The Park Review (PS4) – Dammit Callum!

Platforms: PS4, Xbox One, Windows
Developer: FunCom
Publisher: FunCom

The Park (a spin-off from FunCom’s The Secret World) is a short story driven psychology horror game with no combat and plays as a ‘walking simulator’ with moments of interaction with clues. While there aren’t many, there’s just enough interactivity and interest from Lorraine’s narrative, who is the mother you play as. It takes place at an amusement park where Callum, her son, runs into the Atlantic Island  amusement park, that is just about to close for the day. Yes you guessed it, you have to venture into the park and find the kid. This is where things start to get creepy.

The Park Lorraine

As you begin The Park, you’ll find it difficult not to dislike Callum because he runs straight into the amusement park when it’s already been closed for the day. First of all, screw Callum and second of all, talk about a cliché start! But usually in most cases, there wouldn’t be a horror game or film without one of the character’s lacking common sense.

Slow start, but it picks up

The game starts off well for the first 10 minutes or so, but that’s where it gets a little slow and it’s almost a forced effort to get through the dry bits because it does pick up during the second half of the game and it’s worth sticking it through to get to that part. One part of the problem is that there isn’t much being told during the first half and that’s partly why the game lacks. The other part of the problem is that as you gather more clues, things start to get a little more predictable (just after halfway through the game) because you begin to piece things together and you figure out why Callum ran into the amusement park.

The second half of the game, particularly the ending, is however far more interesting, and the only reason is because questions (why the Atlantic Island theme park?) that you may have are starting to get answered, and things begin to make sense, especially when Lorraine begins to see…’things’.

One of the aspects of the game that I love about the game is the manner in which the Hansel and Gretel tale is told, especially with the surprising twist added in to it.
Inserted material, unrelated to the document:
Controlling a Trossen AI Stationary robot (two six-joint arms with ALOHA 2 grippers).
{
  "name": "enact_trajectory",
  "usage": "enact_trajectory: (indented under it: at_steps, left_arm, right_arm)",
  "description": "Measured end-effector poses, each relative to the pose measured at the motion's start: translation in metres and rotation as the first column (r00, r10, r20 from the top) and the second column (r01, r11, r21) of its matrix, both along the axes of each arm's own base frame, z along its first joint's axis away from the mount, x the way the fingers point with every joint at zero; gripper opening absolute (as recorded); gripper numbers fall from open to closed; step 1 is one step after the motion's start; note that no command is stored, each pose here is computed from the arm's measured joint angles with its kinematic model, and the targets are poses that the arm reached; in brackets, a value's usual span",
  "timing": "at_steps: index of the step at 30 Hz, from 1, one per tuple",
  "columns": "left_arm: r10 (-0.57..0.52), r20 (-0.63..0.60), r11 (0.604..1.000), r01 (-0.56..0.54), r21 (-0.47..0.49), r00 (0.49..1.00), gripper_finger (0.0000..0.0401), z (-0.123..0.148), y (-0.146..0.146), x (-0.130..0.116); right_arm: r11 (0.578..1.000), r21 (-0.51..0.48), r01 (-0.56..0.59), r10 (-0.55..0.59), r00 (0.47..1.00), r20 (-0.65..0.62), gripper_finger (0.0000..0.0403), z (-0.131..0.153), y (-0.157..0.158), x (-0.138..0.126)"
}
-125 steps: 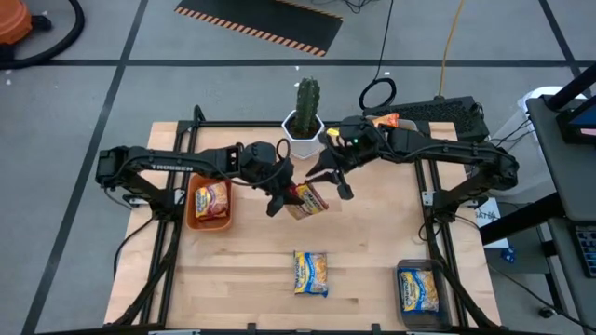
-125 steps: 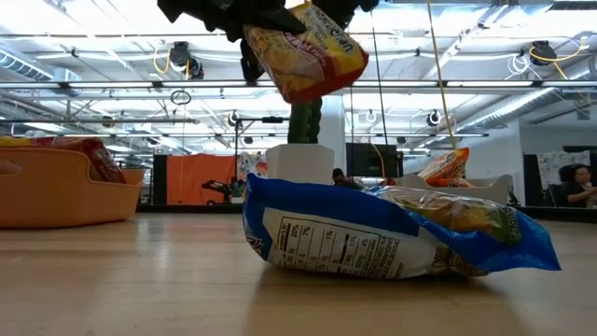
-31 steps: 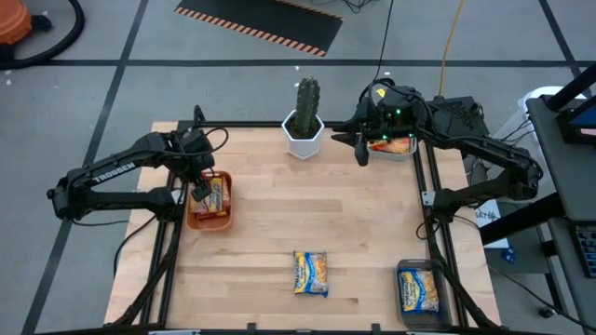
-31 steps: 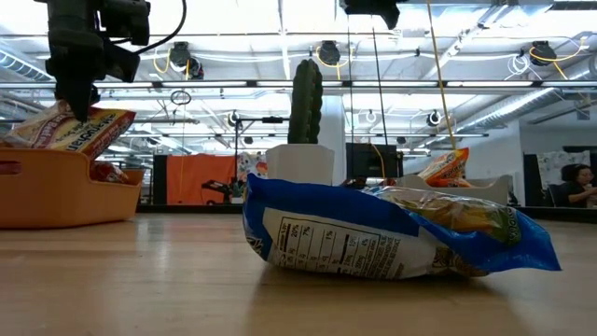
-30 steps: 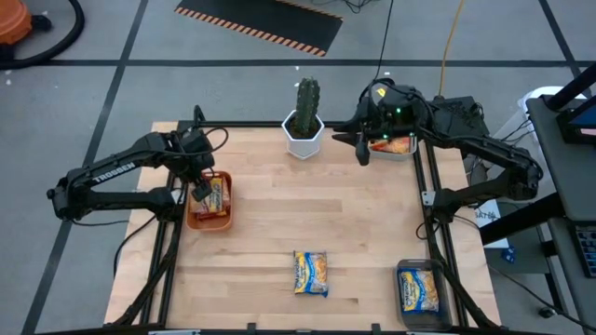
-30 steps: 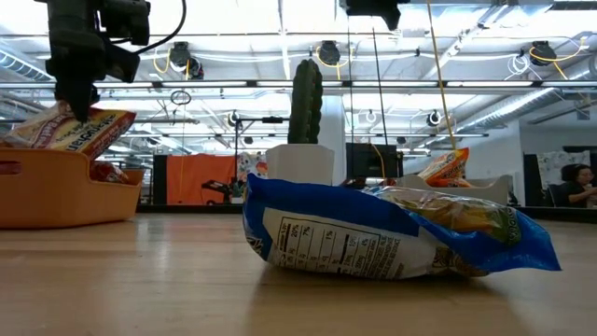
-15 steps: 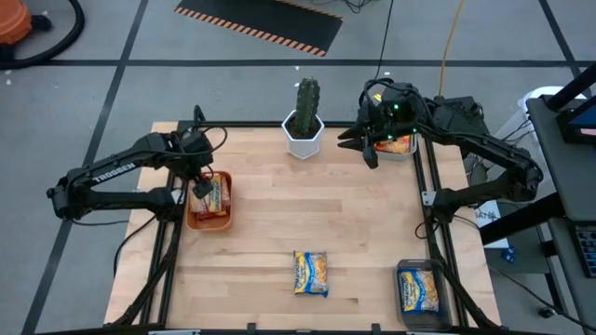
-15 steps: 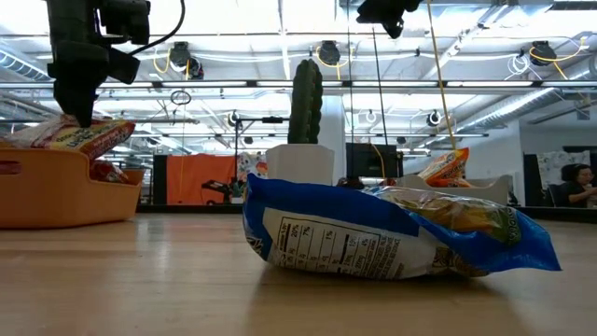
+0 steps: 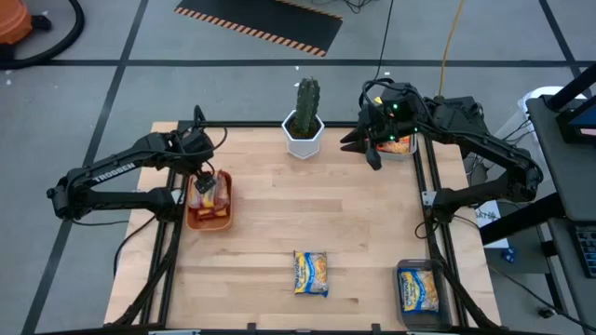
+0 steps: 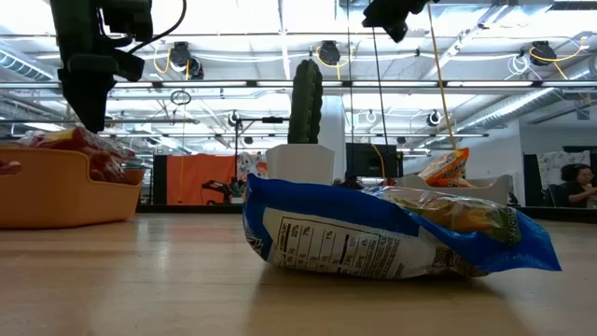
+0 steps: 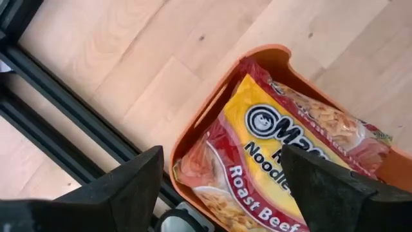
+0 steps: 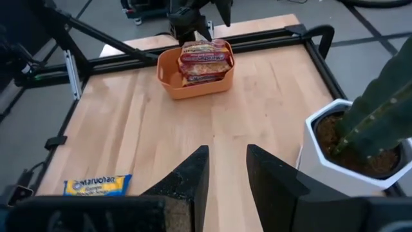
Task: Sort Maruchan noodles
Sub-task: Put the red noodle pack into the orange bin, then put the blue noodle pack into the black bin
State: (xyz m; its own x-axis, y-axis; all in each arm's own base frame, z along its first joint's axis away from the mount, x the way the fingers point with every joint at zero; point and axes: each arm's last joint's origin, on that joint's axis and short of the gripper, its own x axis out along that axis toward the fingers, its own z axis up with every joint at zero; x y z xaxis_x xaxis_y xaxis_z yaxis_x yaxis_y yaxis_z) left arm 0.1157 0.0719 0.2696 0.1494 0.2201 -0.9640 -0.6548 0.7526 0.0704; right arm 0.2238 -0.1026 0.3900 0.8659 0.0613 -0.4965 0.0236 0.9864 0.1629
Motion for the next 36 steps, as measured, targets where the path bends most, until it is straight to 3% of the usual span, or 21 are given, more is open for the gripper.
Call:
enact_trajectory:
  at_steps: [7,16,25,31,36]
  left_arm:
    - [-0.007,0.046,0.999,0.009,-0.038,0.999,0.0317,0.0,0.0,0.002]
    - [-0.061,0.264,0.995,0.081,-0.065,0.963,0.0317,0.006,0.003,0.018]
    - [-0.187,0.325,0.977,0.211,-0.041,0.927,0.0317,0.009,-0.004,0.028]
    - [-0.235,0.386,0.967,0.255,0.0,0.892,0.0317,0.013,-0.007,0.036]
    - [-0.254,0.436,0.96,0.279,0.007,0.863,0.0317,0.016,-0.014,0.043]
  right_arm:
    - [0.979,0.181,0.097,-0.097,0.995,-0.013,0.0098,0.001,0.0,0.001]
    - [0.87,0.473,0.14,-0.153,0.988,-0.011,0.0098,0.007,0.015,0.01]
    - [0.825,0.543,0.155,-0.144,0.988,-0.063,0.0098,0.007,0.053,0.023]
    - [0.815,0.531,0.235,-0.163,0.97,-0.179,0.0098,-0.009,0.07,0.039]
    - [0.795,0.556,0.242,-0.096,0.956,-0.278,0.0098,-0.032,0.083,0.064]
I’ll refrain from saying anymore because you know how much I loathe spoilers! The game also explores deeper themes, which I enjoyed, but if I mention them in this review, I’m afraid I’ll give away the story, and I don’t want to deprive you of discovering it for yourself.
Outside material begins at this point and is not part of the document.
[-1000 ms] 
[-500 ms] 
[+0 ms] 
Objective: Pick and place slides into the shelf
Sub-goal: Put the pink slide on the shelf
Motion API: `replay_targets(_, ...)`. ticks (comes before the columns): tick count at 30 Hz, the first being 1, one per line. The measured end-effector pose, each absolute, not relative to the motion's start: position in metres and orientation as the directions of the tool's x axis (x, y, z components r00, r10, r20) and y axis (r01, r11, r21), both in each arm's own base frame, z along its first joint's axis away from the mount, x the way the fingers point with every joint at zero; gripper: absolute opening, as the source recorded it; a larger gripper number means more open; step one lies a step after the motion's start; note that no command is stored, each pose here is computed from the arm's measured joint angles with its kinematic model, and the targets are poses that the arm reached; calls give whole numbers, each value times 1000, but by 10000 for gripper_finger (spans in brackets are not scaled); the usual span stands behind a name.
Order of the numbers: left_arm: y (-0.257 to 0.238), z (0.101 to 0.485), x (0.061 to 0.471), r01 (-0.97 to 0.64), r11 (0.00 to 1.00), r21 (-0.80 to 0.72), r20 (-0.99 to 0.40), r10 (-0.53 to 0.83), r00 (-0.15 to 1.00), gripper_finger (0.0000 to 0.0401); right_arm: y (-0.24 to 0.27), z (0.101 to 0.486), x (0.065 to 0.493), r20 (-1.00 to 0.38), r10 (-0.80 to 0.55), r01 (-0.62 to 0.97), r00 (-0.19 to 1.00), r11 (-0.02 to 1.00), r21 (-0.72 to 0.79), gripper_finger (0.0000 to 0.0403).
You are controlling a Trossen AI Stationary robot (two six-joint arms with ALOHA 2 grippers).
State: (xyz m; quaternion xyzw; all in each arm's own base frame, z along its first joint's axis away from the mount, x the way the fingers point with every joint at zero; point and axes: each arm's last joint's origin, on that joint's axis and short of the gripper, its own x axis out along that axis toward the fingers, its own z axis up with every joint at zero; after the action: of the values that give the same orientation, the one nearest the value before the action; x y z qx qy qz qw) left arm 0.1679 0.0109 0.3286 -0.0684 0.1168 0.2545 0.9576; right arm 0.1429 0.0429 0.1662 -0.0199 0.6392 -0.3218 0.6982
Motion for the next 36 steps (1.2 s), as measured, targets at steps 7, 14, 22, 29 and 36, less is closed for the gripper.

More of a thriller than a horror

Despite the initial warning before starting the game and the genre it’s been placed in, it’s more of a psychology thriller with horror elements because there isn’t much ‘horror’ in the game. This is coming from me, who isn’t the best at dealing with horror (I even had the curtains drawn and the lights off to get in the mood)! There are a couple of jump scares that aren’t particularly all that scary, but the game does make you feel uneasy at times because it plays on a very real fear of ‘being alone’ in a deserted theme park. Even the most hardened of horror fans would feel terrified. But overall, it’s not particularly ‘frightening’.

The Park Bumper Cars

It’s no secret that The Park features a menacing chipmunk, it’s even on the front cover. It’s safe to say that if you already don’t trust chipmunks or aren’t too fond of amusement parks, you’re likely to despise them after playing this game.

It’s another short game

It’s been emphasised that The Park is a short game that lasts two hours, at best and FunCom seem very confident that there is a place for shorter, more intense experiences and this is their way of going about it and I agree with this. There are many games that take hours to complete, yet they’re mediocre and they cost heap of money, but with shorter games, smaller studios can focus on the quality of the game.

Let’s get real here, it ultimately comes down to how much two hours is worth to you. You can grab The Park for $12.99 (the same price as a movie), which isn’t really that much and I think it’s a good price compared to other similar games such as Gone Home and Dear Esther. A lot of people complain that some games are too short and it’s not justified because such games are meant to be short. It’s whether or not the prices for them are justified.

The Park does well to immerse you in this terrifying and dark amusement park by combining the chilling voice of Callum as you call out for him and the atmospheric environment that you traverse through makes you feel uneasy. You’re always turning around to see if anything is behind you and that’s what I did throughout the game because of the constant noises. This is where the game feels more like an experience than just a game and it does it very well in that regard.

The Park Atlantic Island

Another thing that the game does well is its voice acting, more so Lorraine’s because you can feel terror in her voice as she struggles to find Callum and as she herself, maybe even becomes insane the longer she lingers inside the park.

It’s a unique experience, even for a horror game and although I enjoyed it, I can only recommend it to you if you’re into the shorter games with little interaction, but as a whole the game is dragged down because of the first half of the game, or rather for the first two rides. It’s a very difficult one to recommend because parts of it are extremely well designed, whereas other parts aren’t done as well. If you’re a horror fan and like these shorter games however, then you should definitely at least try it out.

Score: 73%

What’s your take on short game experiences?